You are on page 1of 2

Badai Tidak Sama Dengan Krisis

Baru saja keluar dari kampus (Rabu, 16 Des 2009, pkl. 15.40 WIB) terlihat
mendung yang amat gelap. Saya sudah memperkirakan akan terjadi hujan lebat
lagi hari ini. Namun dengan percaya diri penuh, saya memberanikan beranjak
pulang kerumah. Ketika mengantar seseorang ke ‘tempat tinggal’nya, saya sudah
disambut dengan gerimis. Ketika itu, banyak pengendara terlihat panik, entah
karena mendung yang sangat pekat atau karena ada hal lain, tetapi terlihat
perbedaan yang mencolok antara kepanikan ketika itu dibandingkan dengan
kepanikan karena hal lain.
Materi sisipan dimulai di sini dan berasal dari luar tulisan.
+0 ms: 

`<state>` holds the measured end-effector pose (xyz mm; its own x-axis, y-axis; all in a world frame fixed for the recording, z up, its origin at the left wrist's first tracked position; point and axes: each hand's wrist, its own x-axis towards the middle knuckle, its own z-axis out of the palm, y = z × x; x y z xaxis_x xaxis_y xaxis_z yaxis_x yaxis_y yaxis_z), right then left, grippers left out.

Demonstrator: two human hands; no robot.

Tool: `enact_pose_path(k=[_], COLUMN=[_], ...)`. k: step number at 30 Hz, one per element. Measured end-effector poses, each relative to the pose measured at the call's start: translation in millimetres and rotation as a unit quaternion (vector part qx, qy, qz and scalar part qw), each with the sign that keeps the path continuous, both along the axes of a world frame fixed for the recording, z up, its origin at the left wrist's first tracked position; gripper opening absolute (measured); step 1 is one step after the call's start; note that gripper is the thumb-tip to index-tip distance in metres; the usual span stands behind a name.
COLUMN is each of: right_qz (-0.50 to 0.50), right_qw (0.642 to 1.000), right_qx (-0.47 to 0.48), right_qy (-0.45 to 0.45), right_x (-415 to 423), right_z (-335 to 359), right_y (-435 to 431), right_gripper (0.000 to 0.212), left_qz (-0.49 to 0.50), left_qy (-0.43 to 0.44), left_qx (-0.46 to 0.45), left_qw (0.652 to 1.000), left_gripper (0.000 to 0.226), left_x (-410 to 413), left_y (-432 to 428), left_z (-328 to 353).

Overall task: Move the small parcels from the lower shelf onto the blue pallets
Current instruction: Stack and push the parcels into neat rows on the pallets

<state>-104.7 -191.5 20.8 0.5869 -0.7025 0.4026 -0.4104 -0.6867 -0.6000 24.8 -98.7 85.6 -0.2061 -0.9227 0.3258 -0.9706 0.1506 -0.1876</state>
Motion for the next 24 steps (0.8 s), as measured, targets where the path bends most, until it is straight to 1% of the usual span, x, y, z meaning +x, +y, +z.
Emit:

Setelah proses pengantaran selesai, saya kemudian
melanjutkan perjalanan pulang ke rumah.

Ketika sedang ‘asyik’ berkendara roda dua menuju kerumah, tiba-tiba saja hujan
yang sangat deras dengan angin kencang (kemudian disebut sebagai ‘badai’)
menemani perjalanan saya. Mungkin hal ini juga dialami oleh teman-teman yang
lain. Saya kemudian dihadapkan pada dua pilihan yang sama-sama populer (disukai
banyak orang), yang pertama, berhenti kemudian berteduh di tempat teduh di
pinggir jalan menunggu sampai badai benar-benar mereda, atau yang kedua, yakni
berbekal modal yang memadai (motor dalam kondisi ‘fit’, mantel hujan dan stamina
jiwa raga masih oke) dengan sedikit hati-hati melahap derasnya badai.

Dengan perlengkapan yang memadai, akhirnya saya memilih pilihan kedua yakni
meneruskan perjalanan. Awalnya lalu-lintas lancar-lancar saja, namum ketika badai
mulai kencang dan lalu-lintas makin padat (karena jam pulang kerja), kondisi
dengan seketika berubah menjadi kemacetan dimana-mana. Pohon yang
bertumbangan dan banjir menjadi kendala utama perjalanan saya. Perjalanan
pulang yang biasanya 30 menit (dengan jarak + 15 km) berubah menjadi 90 menit.
Kalau saya yang naik motor saja terjadi pemborosan waktu 3 kali lipat, bagaimana
dengan yang naik mobil. Jadi sudah dapat dipastikan saya akan tiba dirumah lebih
cepat dengan naik kendaraan roda dua dibandingkan jika naik kendaraan roda
empat.

Yang saya tekankan sebenarnya bukan cerita saya pulang menuju rumah, tetapi
mencoba menganalogi sebuah kasus pada peristiwa ekonomi yang pernah kita
semua alami.
Kemudian kita analogikan beberapa istilah diatas kedalam istilah ekonomi,

1. Badai = Krisis Ekonomi


2. Kendaraan Roda Dua = Usaha Mikro Kecil
3. Kendaraan Roda Empat = Usaha Menengah Besar
4. Pengendara = Investor
5. Banjir dan Pohon Tumbang = Kerusakan Sistem Perekonomian (Banking
crises, default, dll)
6. Polisi Lalu-Lintas = Pengatur Stabilitas Perekonomian (BI, Depkeu, dll)
(karena saya tidak melihat ada polisi yang mengatur, maka tidak disebutkan
polisi diatas)
7. Panik = Perilaku Investor Ketika Terjadi Gejolak

Berdasarkan analogi diatas dapat kita ketahui, bahwa ketika ada kondisi yang
luar biasa (kemungkinan terjadi shocks), maka para pelaku ekonomi akan
dengan cepat merespon peristiwa tersebut, walaupun terdapat kemungkinan
adanya asymmetric information. Dalam hal ini tindakan apa yang dapat
dilakukan?. Jika anda sebagai investor, baik usaha mikro-kecil ataupun
menengah-besar, Apa yang akan anda lakukan ketika dihadapkan pada pilihan
seperti diatas, berhenti atau berjalan terus (dengan perlengkapan yang sudah
dipersiapkan tentunya)?.

Tidak semua hal diatas dapat menggambarkan kondisi krisis yang sebenarnya.
Tapi yang terpenting yakni sekuat apa ekonomi kita ketika krisis menerjang?.

Crises are not about the size of storm, but are about fundamentals.